Recognising meningitis at PHC is a recognised challenge [10, 36, 37] since it has overlapping clinical presentations with other febrile illnesses. The PHC staff in Malawi are trained to perform basic laboratory investigations such as rapid diagnostic tests for malaria and haemoglobin but are unable to perform lumbar puncture or collect cerebrospinal fluid (CSF) and full blood count analysis. However, reagents are often out of stock for even these basic investigations [38, 39].

This study has some limitations. The mHealth tracking system operated during weekdays from 7:30 am to 4:30 pm at PHCs and 7:30 am to 10 pm at secondary outpatient departments. This may mean some patients reporting after these hours were missed. The system did not capture patient visits outside these hours. Secondly the analysis did not include all patients who were referred and received a PHC diagnosis, as some did not arrive at the secondary facility while others arrived but were not admitted to the ward so the system did not capture their data. Thirdly the analysis only included 8 urban PHCs from a pool of district hospitals and both urban and rural primary clinics that refer directly to QECH within the Southern region of Malawi. As such, the numbers included are unlikely to be a true reflection of total patients admitted to QECH. Fourthly we have taken the QECH diagnosis as the gold standard for this comparative study but we acknowledge that this may not always be the case. However, given that QECH has full diagnostic capacity and highly trained clinicians it is likely that diagnosis is as optimal as feasible in this LMIC setting.
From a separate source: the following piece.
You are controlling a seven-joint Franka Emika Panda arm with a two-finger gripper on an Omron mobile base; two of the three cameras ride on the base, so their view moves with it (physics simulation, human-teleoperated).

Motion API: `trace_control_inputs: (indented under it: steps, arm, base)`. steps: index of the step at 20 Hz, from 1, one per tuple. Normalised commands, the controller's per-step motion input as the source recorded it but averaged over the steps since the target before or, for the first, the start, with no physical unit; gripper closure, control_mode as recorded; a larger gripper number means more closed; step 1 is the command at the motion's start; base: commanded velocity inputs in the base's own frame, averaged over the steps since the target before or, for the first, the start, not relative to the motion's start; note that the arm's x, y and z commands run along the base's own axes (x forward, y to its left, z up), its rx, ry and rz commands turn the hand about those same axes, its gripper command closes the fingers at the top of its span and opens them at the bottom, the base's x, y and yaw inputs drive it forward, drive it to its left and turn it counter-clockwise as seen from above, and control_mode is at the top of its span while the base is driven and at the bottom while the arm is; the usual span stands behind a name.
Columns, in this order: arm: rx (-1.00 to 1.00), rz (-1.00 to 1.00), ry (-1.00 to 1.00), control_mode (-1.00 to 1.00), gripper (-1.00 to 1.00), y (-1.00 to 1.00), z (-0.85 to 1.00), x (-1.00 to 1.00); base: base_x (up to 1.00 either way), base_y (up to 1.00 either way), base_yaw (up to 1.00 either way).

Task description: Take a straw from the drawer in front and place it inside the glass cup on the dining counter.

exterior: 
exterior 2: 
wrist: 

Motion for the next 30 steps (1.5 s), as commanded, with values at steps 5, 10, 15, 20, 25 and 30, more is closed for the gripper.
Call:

In addition, data quality has been impacted the mhealth system as it did not capture clinician outcome data in 20% (n = 43,400) of the study population (n = 209,134). Furthermore, data on age and sex were not captured by the system in 23.2% (n = 54) of all records (n = 233) included in the final analysis. Though some of the reasons for the missing diagnoses were the study design given the working hours rather than an issue with data entry. The study, however, provides a useful contribution to understanding the accuracy of severe illness identification at primary level.

Conclusions

This study provides a useful overview of the disparity in diagnoses between primary and secondary/tertiary level facilities, highlighting the knock-on effect of resource constraints at primary level facilities in LMIC. Implementing mhealth ETAT at urban primary health centres is possible, though the system had some issues with data capture that should be addressed in future implementation. The results revealed that pneumonia is over-diagnosed at PHC level, largely due to misdiagnosis of bronchiolitis or other Lower Respiratory Tract Infection (LRTI) with similar symptoms. While a tendency to over rather than under-diagnosis is preferable since this ensures patients with Upper Respiratory Tract Infection (URTI) are less likely to be missed, it places additional strains on both human and material resources within the health system, especially at secondary/tertiary level.
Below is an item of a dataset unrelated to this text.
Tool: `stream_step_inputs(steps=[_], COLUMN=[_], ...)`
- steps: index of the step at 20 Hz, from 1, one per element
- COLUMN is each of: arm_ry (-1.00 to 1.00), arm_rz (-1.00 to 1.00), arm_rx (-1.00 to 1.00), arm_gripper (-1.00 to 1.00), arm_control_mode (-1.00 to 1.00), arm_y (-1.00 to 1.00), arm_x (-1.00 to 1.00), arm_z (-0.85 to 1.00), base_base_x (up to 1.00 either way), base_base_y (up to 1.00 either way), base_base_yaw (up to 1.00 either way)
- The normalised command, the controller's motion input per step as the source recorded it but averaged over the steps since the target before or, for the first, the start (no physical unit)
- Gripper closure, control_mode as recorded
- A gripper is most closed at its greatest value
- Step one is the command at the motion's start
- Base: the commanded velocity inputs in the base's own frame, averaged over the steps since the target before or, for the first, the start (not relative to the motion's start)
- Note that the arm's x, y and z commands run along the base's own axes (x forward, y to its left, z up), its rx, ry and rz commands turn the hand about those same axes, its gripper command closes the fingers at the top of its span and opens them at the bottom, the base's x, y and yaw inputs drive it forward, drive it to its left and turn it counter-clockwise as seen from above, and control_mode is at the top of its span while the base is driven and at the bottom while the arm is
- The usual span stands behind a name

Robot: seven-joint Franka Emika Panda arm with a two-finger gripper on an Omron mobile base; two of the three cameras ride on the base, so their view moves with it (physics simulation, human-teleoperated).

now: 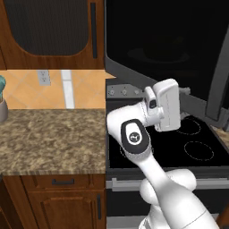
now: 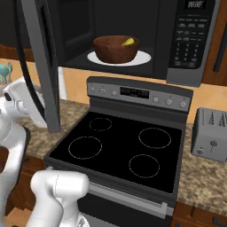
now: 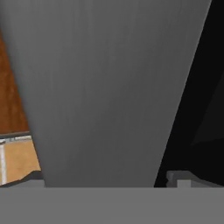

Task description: Pick the cucumber from the sink and place it in the bowl. Then pick the bowl and place it in the microwave. Then close the microwave door and press the start button.

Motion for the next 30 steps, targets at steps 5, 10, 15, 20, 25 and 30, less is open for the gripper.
stream_step_inputs(steps=[5,10,15,20,25,30], arm_ry=[-0.08,-0.07,-0.01,0.0,0.02,0.1], arm_rz=[0.18,0.31,0.44,0.41,0.33,0.25], arm_rx=[0.06,0.1,0.11,0.08,0.07,0.06], arm_gripper=[-1.0,-1.0,-1.0,-1.0,-1.0,-1.0], arm_control_mode=[-1.0,-1.0,-1.0,-1.0,-1.0,-1.0], arm_y=[-0.48,-0.51,-0.47,-0.26,-0.16,-0.08], arm_x=[0.0,-0.01,0.0,0.1,0.25,0.31], arm_z=[0.69,0.6,0.34,0.49,0.77,0.89], base_base_x=[0.0,0.0,0.0,0.0,0.0,0.0], base_base_y=[0.0,0.0,0.0,0.0,0.0,0.0], base_base_yaw=[0.0,0.0,0.0,0.0,0.0,0.0])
Having a functional formal system for consistent triage of sick children at PHC using established ETAT guidelines is essential to isolate very sick children presenting with emergency signs in order to prompt appropriate referral and treatment at secondary level.
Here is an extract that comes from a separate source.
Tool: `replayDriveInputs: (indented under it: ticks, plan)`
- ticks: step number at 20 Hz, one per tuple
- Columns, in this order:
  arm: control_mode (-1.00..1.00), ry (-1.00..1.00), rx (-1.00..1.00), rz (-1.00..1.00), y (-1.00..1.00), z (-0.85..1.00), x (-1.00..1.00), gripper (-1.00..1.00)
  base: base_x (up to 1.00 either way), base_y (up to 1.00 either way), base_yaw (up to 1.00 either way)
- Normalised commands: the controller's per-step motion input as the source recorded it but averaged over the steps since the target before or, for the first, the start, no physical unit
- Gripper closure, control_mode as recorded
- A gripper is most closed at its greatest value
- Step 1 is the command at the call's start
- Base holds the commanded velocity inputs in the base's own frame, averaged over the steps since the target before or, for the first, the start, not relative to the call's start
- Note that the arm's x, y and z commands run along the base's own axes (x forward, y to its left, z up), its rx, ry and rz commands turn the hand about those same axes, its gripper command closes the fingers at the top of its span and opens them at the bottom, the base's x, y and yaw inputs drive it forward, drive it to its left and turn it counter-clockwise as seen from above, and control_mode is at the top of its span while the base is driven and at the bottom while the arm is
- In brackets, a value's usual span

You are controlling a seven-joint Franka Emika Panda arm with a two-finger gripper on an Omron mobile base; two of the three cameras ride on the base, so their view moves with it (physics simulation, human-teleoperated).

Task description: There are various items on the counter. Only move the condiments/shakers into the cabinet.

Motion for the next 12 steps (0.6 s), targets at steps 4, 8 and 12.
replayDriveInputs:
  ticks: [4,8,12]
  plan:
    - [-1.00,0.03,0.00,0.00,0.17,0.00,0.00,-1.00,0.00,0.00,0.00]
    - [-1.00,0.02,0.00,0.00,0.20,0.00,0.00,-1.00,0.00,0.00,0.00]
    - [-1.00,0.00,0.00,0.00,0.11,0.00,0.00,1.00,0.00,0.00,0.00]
However, to optimise benefits from the introduction of ETAT at PHC level it is important that it is well integrated with the Integrated Management of Childhood Illness (IMCI) initiative so as to improve overall patient management and outcomes. For health care workers at PHC to provide optimal care ETAT implementation should be integrated with regular training, case management guidelines, emergency supplies, equipment, and drugs.